In Tennessee, Blackburn Becomes First Woman U.S. Senate Nominee in 40 Years while Black Falls Short of Making History

Gender Watch 2018From March to December 2018, the Barbara Lee Family Foundation (BLFF) and the Center for American Women and Politics (CAWP) partnered to offer Gender Watch 2018, which tracked, analyzed, and illuminated gender dynamics in the 2018 midterm elections. With the help of expert scholars and practitioners, Gender Watch 2018 furthered public understanding of how gender influences candidate strategy, voter engagement and expectations, media coverage, and electoral outcomes in campaigns. The blog below was written for Gender Watch 2018, as part of our collective effort to raise questions, suggest answers, and complicate popular discussions about gender’s role U.S. elections.

 

Tennessee is one of six states nationwide to never send a woman to the U.S. Senate or the governor’s mansion. In the August 2nd primary, U.S. Representative Marsha Blackburn moved one step closer to an historic first in Tennessee, while fellow U.S. Representative Diane Black fell short of becoming the state’s first woman to clinch a major party gubernatorial nomination. In addition to Black, three (1D, 2R) other women candidates for governor were defeated in their bids to break the gubernatorial glass ceiling in Tennessee this year.

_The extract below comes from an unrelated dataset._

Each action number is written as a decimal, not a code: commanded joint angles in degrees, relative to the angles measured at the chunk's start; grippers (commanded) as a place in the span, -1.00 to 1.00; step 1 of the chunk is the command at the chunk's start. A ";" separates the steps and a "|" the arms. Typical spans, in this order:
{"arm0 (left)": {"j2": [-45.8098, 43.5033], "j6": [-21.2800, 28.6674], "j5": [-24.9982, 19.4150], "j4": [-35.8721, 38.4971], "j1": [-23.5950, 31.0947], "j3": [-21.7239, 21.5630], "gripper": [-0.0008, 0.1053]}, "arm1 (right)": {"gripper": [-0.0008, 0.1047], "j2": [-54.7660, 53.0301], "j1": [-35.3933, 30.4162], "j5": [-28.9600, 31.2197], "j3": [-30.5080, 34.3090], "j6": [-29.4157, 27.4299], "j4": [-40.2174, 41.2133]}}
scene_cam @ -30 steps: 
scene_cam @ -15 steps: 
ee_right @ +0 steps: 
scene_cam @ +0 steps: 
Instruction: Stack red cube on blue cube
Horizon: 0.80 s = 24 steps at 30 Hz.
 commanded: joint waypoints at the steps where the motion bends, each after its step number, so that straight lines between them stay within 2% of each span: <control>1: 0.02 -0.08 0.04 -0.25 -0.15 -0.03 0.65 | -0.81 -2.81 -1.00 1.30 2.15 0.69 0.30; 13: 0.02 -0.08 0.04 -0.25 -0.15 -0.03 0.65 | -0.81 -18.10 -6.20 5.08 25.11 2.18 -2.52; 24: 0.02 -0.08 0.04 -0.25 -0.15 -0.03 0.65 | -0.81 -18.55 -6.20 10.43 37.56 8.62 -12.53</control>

As the only two women currently serving in the U.S. House from Tennessee, Blackburn and Black’s departures may mean that Tennessee’s House delegation is all-male in 2019. At least five non-incumbent women nominees selected on Thursday – four Democrats and one Republican – will try to prevent that from happening, but they are each running in districts where their opponents, at least currently, are strongly favored. They represent 29% (5 of 17) of U.S. House nominees selected on Thursday. As of Friday morning, one primary race with a woman candidate (the Democratic primary in TN-08) remains too close to call. Regardless of the result, women will be at least 50% of the Democratic House nominees in Tennessee this year.

US House

  • 5 (4D, 1R) of 12 (41.7%) women candidates for the U.S. House in TN already won their primary bids for office, including 4 of 7 (57.1%) Democratic women and 1 of 5 (20%) Republican women candidates. One Democratic woman is in a race that is too close to call as of Friday morning.
  • Women are 5 of 17 (29.4%) of the major party nominees for the U.S. House in Tennessee as of Friday morning, including 4 of 8 (50%) Democrats and 1 of 9 (11.1%) Republicans. One Democratic House contest remains too close to call as of Friday morning.
    • 2 (2D) women nominees are running in open seat districts currently rated as solidly Republican by Cook Political Report.
    • 3 (2D, 1R) women nominees will challenge incumbents in districts that strongly favor their opponents.
    • Tennessee’s only incumbent women representatives – Diane Black (R) and Marsha Blackburn (R) – did not run for re-election this year, opting instead to run for governor and the U.S. Senate, respectively.
  • 2 of 5 (40%) women U.S. House nominees in Tennessee are women of color: Charlotte Bergmann (R), who is Black, and Renee Hoyos (D), who is Latina. Erika Stotts Pearson (D), who is Black, is still in the running in Tennessee’s 8th congressional district. No woman of color has ever represented Tennessee in Congress.

US Senate

Current U.S. Representative Marsha Blackburn (R) was the only woman among 5 (3D, 2R) candidates for Tennessee’s open U.S. Senate seat. With her primary victory, she becomes the first Republican woman nominee for the U.S. Senate from Tennessee. She is also the first woman in 40 years to be nominated by a major party in Tennessee for the U.S. Senate. Jane Eskind was the Democratic Senate nominee in 1978; she was defeated in the general election. If successful in November, Blackburn will be the first woman senator from Tennessee.

Governor

Tennessee will remain one of 22 states nationwide to have never had a woman governor. All 4 (1D, 3R) women candidates for governor were defeated in the primary, including current U.S. Representative Diane Black (R), who was an early favorite, State Representative and Speaker of the Tennessee House Beth Harwell (R), Mezianne Payne (D), and Kay White (R). While women represented 44% of gubernatorial primary candidates, they are absent among both major party nominees.

Kelly Dittmar

Kelly Dittmar is an Associate Professor of Political Science at Rutgers–Camden and Director of Research and Scholar at the Center for American Women and Politics at the Eagleton Institute of Politics. She is the co-author of A Seat at the Table: Congresswomen’s Perspectives on Why Their Representation Matters (Oxford University Press, 2018) (with Kira Sanbonmatsu and Susan J. Carroll) and author of Navigating Gendered Terrain: Stereotypes and Strategy in Political Campaigns (Temple University Press, 2015).